Rev. Dr. Billy Burch
The Pumpkin Seed Principle
My family accuses me of being way into the seasons. It’s true. Autumn and Christmas especially. Springtime ushers in Easter and the beach beckons in the summer. Each season brings something completely different. But it is autumn now. We open our drawers to pull out favorite sweaters, hoodies, and flannels. Spices come off our shelves that haven’t been touched in 9 months, hoping they aren’t caked solid. Colors out of our dining room window changed from a deep green to a bright yellow. Crunching leaves pave the sidewalk.
Then there are the pumpkins. Brilliant orange, artistically round and rippled, various sizes— and priced accordingly. What would fall be without the proliferation of pumpkins? Pumpkins on the side of the road on a farm wagon for honest people who throw the ten-dollar bill in a slot cut out of a wooden lid. Pumpkins on the sidewalk outside the grocery store heavily overpriced. Pumpkins on porches surrounding stalks of corn and an occasional scarecrow. Couldn’t do without it.
I caught a glimpse of what it might be like to live through autumn without the leaves, yellows, and pumpkins. I was watching a San Diego Padres game in late September to see whether they might advance to the playoffs. I’m a baseball fan. (And by the way, it is ironic to me that baseball is known as a summer sport yet the height of the playoff frenzy comes in the fall). A commercial played between innings advertising how wonderful autumn is. It showed brilliant green grass, green leaves on the trees, and a grille. What? And then I remembered, “Oh yeah. I forgot this was a San Diego channel.” I now feel bad for people in San Diego.
I couldn’t do without pumpkins. They make great pies. And great faces. It’s no wonder why this country produces 1.5 billion pounds of it every year. I scooped out a load of seeds from a large pumpkin in preparation for the annual carving. My first thought was, “Man! There are a lot of seeds in a pumpkin!” It surprises me every year. “How many seeds?” I wondered. The average pumpkin produces about 500 seeds. And delicious when toasted and salted.
But I want to reverse the question. We can all sit and meticulously count the seeds in our pumpkins. The question, however, that boggles the mind is, “How many pumpkins in a seed?”
The seed is a miraculous wonder created by the clever hands of God. In it contains unmeasurable potential wrapped carefully with the ability to take in the nutrients of the soil, water, and sun. Then when mature, a pumpkin vine grown from one seed produces anywhere from 3 to 10 pumpkins. Those pumpkins, then, produce another 500 seeds each. If planted, those seeds each produce another 3 to 10 pumpkins each. And that just keeps going. You do the math. The multiplication is staggering… coming from just one seed.

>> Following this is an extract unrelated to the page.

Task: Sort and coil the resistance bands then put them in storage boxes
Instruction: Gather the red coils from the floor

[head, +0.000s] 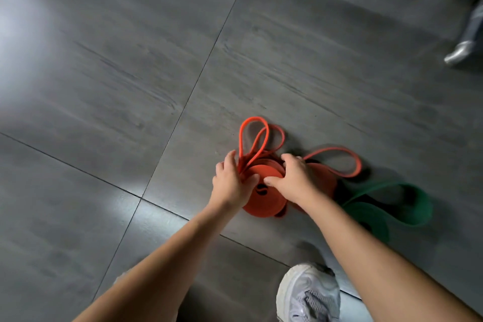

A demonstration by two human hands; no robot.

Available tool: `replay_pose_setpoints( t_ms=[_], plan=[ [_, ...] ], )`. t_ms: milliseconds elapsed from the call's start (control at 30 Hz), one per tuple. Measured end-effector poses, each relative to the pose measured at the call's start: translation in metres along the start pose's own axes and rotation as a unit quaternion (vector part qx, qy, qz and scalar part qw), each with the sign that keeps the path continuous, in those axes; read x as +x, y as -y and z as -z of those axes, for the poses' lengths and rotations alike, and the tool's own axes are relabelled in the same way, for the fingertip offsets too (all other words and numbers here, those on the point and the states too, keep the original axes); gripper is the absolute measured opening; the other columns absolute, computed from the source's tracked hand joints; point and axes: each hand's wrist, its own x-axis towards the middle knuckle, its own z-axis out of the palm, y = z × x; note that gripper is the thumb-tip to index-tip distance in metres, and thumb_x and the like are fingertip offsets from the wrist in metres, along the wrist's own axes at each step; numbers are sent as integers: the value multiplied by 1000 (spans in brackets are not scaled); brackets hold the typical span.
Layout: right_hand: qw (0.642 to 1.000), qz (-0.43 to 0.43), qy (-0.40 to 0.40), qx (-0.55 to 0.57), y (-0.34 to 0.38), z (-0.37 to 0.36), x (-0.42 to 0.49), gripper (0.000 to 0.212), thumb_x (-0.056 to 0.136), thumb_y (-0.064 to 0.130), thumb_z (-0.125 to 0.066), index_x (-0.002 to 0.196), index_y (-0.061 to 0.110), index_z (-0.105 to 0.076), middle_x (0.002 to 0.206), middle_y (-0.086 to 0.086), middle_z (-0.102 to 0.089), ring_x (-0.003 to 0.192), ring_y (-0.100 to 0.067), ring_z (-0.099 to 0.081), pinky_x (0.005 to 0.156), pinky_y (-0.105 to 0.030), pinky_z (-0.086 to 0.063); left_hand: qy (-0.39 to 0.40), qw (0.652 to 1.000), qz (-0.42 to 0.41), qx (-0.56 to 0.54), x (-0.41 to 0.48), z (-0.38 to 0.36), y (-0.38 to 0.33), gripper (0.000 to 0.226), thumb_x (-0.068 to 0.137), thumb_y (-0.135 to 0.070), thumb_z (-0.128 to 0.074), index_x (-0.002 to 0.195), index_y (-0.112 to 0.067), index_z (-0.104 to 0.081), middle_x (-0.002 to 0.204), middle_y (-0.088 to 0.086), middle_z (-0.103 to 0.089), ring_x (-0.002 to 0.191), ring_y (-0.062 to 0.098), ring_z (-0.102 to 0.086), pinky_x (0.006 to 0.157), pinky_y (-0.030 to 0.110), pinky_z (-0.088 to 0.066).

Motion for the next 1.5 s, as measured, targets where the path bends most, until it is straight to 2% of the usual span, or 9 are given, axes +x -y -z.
replay_pose_setpoints(
  t_ms=[367, 500, 600, 867, 1067, 1233, 1367, 1433, 1500],
  plan=[
    [997, 18, -73, 26, -1, -4, -23, 46, 81, 36, -69, 118, 15, -52, 119, -10, -55, 113, -29, -51, 91, -36, -41, -2, 1000, -5, 12, -13, -7, -6, 56, 87, -25, -49, 139, -39, -33, 120, 7, -32, 111, 34, -35, 93, 30, -28],
    [993, 10, -88, 79, 0, -2, -31, 42, 79, 34, -71, 109, 13, -51, 109, -11, -60, 105, -30, -55, 82, -36, -43, -16, 991, -103, 81, -8, 10, -14, 56, 83, -21, -51, 135, -38, -39, 115, 6, -37, 109, 30, -34, 91, 26, -25],
    [980, -51, -82, 172, -7, -10, -37, 45, 77, 28, -75, 109, 8, -51, 111, -14, -62, 104, -31, -59, 80, -31, -42, 10, 969, -182, 169, 2, 21, -27, 61, 77, -28, -57, 133, -43, -39, 114, 1, -32, 109, 27, -30, 95, 35, -38],
    [938, -151, -37, 309, -11, -35, -32, 45, 77, 22, -74, 112, 1, -56, 113, -18, -65, 101, -35, -64, 87, -50, -51, 105, 916, -243, 301, 30, 19, -25, 79, 81, -37, -60, 148, -38, -18, 135, 3, -32, 124, 29, -29, 93, 45, -45],
    [946, -149, -26, 287, -15, -39, -28, 38, 77, 26, -71, 108, 9, -57, 105, -15, -67, 95, -36, -66, 86, -49, -51, 108, 944, -184, 252, 28, 12, -18, 74, 82, -34, -58, 145, -42, -21, 135, 11, -32, 122, 36, -31, 105, 38, -29],
    [924, -142, -18, 353, -23, -41, -32, 40, 77, 19, -72, 113, 6, -61, 100, -14, -69, 94, -33, -66, 87, -47, -52, 144, 943, -139, 267, 44, 22, -30, 75, 73, -37, -69, 139, -24, -35, 130, 12, -35, 120, 38, -38, 95, 39, -40],
    [954, -61, 32, 293, -33, -22, -30, 4, 78, 17, -70, 78, 16, -66, 72, -3, -66, 76, -23, -63, 77, -48, -51, 118, 941, -157, 277, 34, 13, -21, 67, 76, -40, -63, 136, -24, -38, 125, 12, -33, 114, 37, -35, 93, 35, -36],
    [991, -39, -42, 119, -44, 1, -25, 11, 75, 28, -73, 77, 20, -66, 79, -3, -69, 79, -22, -64, 68, -38, -50, 103, 942, -165, 272, 33, 12, -17, 68, 77, -39, -64, 137, -24, -37, 126, 13, -34, 112, 38, -36, 96, 38, -35],
    [975, -35, -176, -134, -56, 28, -20, 35, 66, 44, -79, 91, 26, -61, 102, -2, -63, 98, -24, -60, 75, -32, -46, 101, 945, -165, 264, 33, 14, -17, 67, 77, -39, -64, 137, -24, -38, 125, 13, -36, 112, 38, -37, 96, 39, -36]
  ],
)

The Bible uses the imagery of a seed to teach us the very same thing. Inside of you is that same potential. It’s a Kingdom principle that clearly states that you can make that kind of difference. Do you remember the parable of the farmer scattering seeds? Jesus used this to describe the ‘seed’ principle of which we have been speaking. In it, seeds were scattered in order to grow a crop. Some fell on the road, some in shallow soil, and some among thorns. Those crops didn’t fare so well. But then—
"Still other seeds fell on fertile soil, and they produced a crop that was thirty, sixty, and even a hundred times as much as had been planted!"
Later Jesus explained the parable and seeds in the good soil.

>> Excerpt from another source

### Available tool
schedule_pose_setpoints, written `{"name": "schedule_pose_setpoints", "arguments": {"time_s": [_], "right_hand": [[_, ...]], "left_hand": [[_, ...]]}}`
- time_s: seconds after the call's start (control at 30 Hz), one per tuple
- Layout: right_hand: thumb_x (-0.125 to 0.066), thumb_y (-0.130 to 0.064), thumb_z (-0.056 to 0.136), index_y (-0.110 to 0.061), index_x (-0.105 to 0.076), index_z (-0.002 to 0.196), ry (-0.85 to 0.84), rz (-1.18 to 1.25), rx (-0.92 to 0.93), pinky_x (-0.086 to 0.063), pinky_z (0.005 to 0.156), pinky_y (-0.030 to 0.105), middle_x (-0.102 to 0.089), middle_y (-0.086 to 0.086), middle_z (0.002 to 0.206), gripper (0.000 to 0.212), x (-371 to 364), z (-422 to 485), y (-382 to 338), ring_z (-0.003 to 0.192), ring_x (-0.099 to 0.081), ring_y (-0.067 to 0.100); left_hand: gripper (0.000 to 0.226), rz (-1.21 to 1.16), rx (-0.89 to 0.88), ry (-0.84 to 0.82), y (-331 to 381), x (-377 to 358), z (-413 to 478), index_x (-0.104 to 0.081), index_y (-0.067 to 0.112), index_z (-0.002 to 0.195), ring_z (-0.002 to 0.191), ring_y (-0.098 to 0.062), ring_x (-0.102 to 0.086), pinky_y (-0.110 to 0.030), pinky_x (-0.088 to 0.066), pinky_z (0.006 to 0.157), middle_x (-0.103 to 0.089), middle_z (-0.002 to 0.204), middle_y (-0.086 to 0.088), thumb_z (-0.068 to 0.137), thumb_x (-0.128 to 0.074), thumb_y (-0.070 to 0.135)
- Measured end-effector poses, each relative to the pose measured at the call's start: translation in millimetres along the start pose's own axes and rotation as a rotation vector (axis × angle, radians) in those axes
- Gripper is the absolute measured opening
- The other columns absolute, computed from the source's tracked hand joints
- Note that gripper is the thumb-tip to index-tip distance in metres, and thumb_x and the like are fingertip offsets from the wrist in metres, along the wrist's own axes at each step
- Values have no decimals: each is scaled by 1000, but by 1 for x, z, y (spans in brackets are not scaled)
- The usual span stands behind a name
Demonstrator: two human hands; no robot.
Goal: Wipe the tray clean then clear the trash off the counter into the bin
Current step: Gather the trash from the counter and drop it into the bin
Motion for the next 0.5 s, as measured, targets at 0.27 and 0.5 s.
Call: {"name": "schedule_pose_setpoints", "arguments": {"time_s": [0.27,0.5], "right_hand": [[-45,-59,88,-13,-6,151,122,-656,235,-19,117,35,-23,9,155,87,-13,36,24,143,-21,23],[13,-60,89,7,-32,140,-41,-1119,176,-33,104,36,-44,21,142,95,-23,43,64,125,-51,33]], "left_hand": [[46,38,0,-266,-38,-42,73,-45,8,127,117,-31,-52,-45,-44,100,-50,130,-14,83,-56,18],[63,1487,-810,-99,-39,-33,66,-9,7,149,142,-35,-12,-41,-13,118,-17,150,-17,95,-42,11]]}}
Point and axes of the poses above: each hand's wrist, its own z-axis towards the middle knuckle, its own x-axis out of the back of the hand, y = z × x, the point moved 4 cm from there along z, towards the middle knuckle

“The seed that fell on good soil represents those who truly hear and understand God’s word and produce a harvest of thirty, sixty, or even a hundred times as much as had been planted!”
The point is simple: If we take the seed of God’s Word, plant it firmly inside of us, nurture it, water it, and tend to it, then a multiplication of fruit will appear. God determines the fruit and makes it grow. The potential for that is already in the seed.
Think also of the parable of the mustard seed—
Jesus said, “How can I describe the Kingdom of God? What story should I use to illustrate it? It is like a mustard seed planted in the ground. It is the smallest of all seeds, but it becomes the largest of all garden plants; it grows long branches, and birds can make nests in its shade.”
Think of that tiny seed and all that which is contained inside it.
The apostle Paul tells us to
…be strong and immovable. Always work enthusiastically for the Lord, for you know that nothing you do for the Lord is ever useless.
1 Corinthians 15:58
And that means nothing! Kingdom work is like that. So plant the seed. Because as he told young Timothy,
The things which you have heard from me in the presence of many witnesses, entrust these to faithful men who will be able to teach others also.
2 Timothy 2:2
That is the ‘pumpkin seed principle’ and goes far beyond what we can imagine.
Be encouraged by the principle of the pumpkin seed. Our seeds of faith, seeds of the gospel, seeds of good deeds, and seeds of the Word of God all have incomprehensible potential and power to be used by God. Seeds are integral to our purpose in life. Jesus’ desire in John 15 is that we bear much fruit. And to that end, we live.